-- Source records follows --

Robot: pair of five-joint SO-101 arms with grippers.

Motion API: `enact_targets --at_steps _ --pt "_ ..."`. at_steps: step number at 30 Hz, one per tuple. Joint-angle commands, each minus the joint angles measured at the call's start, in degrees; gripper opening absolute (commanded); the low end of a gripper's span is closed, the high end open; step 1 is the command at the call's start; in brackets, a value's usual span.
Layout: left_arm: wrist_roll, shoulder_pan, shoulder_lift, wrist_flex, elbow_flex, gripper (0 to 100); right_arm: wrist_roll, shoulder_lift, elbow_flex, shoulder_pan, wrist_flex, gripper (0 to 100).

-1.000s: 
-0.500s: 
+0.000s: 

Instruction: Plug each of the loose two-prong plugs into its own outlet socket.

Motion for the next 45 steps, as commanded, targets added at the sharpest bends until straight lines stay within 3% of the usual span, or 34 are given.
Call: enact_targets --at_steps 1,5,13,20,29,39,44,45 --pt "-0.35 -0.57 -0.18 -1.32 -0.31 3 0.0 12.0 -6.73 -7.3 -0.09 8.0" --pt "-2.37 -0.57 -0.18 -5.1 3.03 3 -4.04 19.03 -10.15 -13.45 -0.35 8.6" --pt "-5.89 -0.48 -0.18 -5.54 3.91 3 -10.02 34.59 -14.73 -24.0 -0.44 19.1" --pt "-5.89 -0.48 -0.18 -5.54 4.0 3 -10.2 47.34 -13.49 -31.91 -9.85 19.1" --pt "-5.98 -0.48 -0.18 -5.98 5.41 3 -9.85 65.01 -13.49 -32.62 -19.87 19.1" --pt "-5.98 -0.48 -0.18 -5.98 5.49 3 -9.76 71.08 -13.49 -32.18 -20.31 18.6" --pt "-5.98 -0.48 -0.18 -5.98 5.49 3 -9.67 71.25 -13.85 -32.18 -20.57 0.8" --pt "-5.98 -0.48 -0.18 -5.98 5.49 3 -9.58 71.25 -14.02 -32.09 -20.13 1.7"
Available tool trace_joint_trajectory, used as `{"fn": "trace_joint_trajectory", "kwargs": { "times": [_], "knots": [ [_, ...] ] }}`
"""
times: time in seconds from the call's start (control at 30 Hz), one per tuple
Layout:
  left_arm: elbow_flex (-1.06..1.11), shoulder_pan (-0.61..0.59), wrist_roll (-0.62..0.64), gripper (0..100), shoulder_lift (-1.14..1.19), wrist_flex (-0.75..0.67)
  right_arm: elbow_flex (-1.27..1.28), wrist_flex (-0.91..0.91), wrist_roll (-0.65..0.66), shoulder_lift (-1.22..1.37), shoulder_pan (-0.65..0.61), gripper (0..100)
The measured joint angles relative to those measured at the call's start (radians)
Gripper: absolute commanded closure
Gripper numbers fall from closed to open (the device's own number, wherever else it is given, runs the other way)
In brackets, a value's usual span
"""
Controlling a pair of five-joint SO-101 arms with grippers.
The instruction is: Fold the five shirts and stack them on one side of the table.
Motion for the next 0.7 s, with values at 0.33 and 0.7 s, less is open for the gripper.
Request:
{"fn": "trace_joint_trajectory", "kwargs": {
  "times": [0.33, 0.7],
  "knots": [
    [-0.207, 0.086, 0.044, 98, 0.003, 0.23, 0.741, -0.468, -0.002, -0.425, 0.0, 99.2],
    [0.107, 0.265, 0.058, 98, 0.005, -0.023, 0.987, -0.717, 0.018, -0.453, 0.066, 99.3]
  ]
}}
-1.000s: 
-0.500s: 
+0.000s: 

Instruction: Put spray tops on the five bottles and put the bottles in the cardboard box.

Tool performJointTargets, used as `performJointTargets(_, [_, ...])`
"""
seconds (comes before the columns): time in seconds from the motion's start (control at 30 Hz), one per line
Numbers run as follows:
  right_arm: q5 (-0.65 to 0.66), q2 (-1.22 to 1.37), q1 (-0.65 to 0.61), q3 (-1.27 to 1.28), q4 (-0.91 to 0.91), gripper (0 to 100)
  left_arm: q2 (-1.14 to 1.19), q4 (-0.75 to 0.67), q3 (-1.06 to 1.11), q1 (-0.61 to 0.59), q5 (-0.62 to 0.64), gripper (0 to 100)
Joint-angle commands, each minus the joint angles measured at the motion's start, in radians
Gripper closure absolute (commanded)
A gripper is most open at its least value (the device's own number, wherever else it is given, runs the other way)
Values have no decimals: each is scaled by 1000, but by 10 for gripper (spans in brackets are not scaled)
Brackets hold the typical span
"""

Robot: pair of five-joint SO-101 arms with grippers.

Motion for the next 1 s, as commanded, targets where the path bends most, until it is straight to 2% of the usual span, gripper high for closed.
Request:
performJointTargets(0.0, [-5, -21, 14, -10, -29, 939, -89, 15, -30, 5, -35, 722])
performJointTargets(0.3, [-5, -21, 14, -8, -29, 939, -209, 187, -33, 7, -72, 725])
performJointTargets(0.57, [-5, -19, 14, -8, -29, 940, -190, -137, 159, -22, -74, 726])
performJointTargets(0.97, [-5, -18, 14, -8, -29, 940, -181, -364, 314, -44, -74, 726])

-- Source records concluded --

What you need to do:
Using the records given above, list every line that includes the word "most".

Response to the task:
A gripper is most open at its least value (the device's own number, wherever else it is given, runs the other way)
Motion for the next 1 s, as commanded, targets where the path bends most, until it is straight to 2% of the usual span, gripper high for closed.

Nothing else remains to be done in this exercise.